Some 52 countries have already banned physical punishment.
Experience shows there has been no increased criminalisation of parents.
It’s especially reassuring to look to Ireland, where the law change is almost identical to what is being proposed at Holyrood.
Officials in Ireland report only one offence since the law was reformed in 2015 and say it has had a positive impact for families.
Children and their families do better without physical punishment.
It can only help parents if the law now makes that clear.
That way, every parent can get on with doing what does work best for their family and help to fulfil their ambitions for their children.
Mary Glasgow is chief executive of Scotland’s national children’s charity with 30 years’ experience of working in children’s social work and social care for local authorities and third sector organisations
AGAINST:
Tommy Mackay, Consultant child psychologist
I am a consultant child psychologist and a chartered scientist.
In the first of these roles I have a duty to protect children and in the second I have a duty to base my views on a careful analysis of evidence.
In both roles I am opposed to a ban on smacking. I fully respect the good aims of those who support it, but I am against it for the following reasons.
I believe it will not achieve its goal to protect children. As is often the case when a new law is felt to be the answer to a social evil, the real problems won’t be solved.
The people from whom children really need protection will continue with their neglectful and abusive actions.
It is disproportionate. The smacking ban is inappropriately excessive for parents whose children are not in need of additional legal protection.
It has potential to criminalise loving parents whose children themselves take the view that they are part of a secure and affectionate family.
It will lead to an increase in reporting alleged breaches of the law, even among parents who do not normally use smacking but who may smack if their children wilfully place themselves in danger and need an immediate sharp response to deter them in future.
Children whose parents are reported are likely to be interviewed by professionals such as police and social workers. While this is appropriate for actual child abuse, it will have potentially adverse outcomes for entire families and for parent-child relationships.
It will increase the number of malicious and false allegations leading to an innocent parent coming under investigation. This is already a problem in the ever-increasing number of court cases where separated parents are fighting over contact and residence.
My work and publications in this field have shown how damaging the problem already is for children.
It will unduly discriminate against many people of faith – loving parents, devout Christians, Jews and Muslims.
Thousands who believe the one who created us set good, positive and proportionate rules on punishment will find themselves in conflict with a law that criminalises them for following them.

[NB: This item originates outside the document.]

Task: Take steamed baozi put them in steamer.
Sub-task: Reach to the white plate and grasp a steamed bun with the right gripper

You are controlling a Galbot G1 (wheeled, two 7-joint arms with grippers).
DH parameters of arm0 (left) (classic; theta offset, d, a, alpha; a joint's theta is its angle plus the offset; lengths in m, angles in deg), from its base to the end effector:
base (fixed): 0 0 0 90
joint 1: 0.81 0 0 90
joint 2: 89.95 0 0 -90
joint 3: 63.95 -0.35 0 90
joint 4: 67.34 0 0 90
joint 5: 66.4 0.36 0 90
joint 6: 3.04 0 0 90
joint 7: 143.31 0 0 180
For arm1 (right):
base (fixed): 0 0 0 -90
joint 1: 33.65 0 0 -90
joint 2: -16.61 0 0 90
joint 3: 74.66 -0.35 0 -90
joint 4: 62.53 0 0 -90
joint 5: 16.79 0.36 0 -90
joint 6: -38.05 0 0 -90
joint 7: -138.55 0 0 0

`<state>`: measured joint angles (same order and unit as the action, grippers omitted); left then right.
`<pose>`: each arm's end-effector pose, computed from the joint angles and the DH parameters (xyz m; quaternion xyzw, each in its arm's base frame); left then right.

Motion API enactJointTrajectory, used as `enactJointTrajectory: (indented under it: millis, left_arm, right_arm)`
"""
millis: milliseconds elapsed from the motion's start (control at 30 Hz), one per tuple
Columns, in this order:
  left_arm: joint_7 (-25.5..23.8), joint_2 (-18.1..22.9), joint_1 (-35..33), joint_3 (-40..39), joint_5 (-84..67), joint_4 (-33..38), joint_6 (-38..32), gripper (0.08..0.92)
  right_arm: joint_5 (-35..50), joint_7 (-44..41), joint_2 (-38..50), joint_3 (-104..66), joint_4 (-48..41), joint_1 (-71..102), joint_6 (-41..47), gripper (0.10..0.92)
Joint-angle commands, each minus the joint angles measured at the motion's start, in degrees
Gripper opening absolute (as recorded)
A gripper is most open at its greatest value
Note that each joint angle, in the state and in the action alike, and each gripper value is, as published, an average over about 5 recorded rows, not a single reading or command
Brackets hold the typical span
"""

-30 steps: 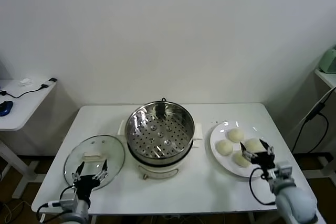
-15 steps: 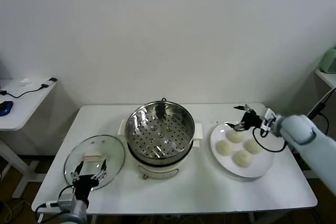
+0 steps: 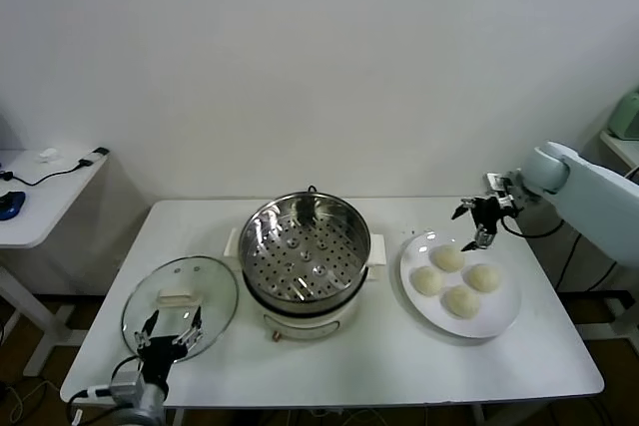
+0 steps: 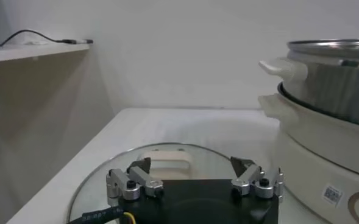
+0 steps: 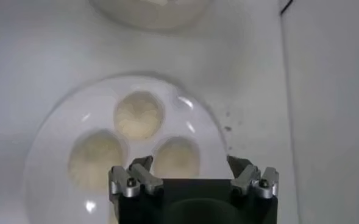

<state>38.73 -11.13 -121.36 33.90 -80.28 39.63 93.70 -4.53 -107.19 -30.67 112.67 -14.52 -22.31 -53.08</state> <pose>0.1763 0.0936 -0.3724 0.0537 -0.9848 0.0029 0.1655 0.5954 -0.2059 -0.1542 0.5181 -0.5516 0.5060 0.4139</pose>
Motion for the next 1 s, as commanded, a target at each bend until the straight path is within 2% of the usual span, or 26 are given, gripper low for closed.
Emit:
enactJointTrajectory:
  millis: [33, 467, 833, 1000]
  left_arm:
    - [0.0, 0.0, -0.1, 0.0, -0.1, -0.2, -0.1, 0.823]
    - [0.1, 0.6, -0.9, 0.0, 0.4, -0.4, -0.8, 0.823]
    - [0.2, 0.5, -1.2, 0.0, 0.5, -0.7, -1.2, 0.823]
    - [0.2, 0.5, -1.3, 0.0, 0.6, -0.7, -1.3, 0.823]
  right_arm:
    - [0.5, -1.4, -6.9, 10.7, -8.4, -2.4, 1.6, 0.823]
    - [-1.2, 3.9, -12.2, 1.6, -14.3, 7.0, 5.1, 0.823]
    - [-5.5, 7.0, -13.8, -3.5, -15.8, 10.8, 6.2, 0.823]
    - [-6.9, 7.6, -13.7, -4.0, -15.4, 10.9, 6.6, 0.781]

It may not even be welcome to many children, who do not at all like smacking but nonetheless prefer it to other punishments, such as being grounded. I was one of these
children, and so were many of my friends.
There will be an increased demand on public resources, such as the police, who are already overstretched.
Increased resource demand is only justifiable where the issues to be addressed are proportionate and essential.
Being able to smack when required supports the authority and confidence of many parents who are not naturally good in establishing their authority by other means.
They will lose an effective tool for ensuring adequate control in bringing up their children.
Despite the claims of those who cite “evidence”, which I can only assume they have not read and certainly have not studied adequately, research does not support the view that smacking is harmful to children and their future development.
Abuse of academic evidence provides no basis for framing the laws of our country.
For all of these reasons I support the majority of loving and caring parents in opposing the introduction of a smacking ban in this country.
Professor Tommy MacKay is a consultant child psychologist and former President of the British Psychological Society.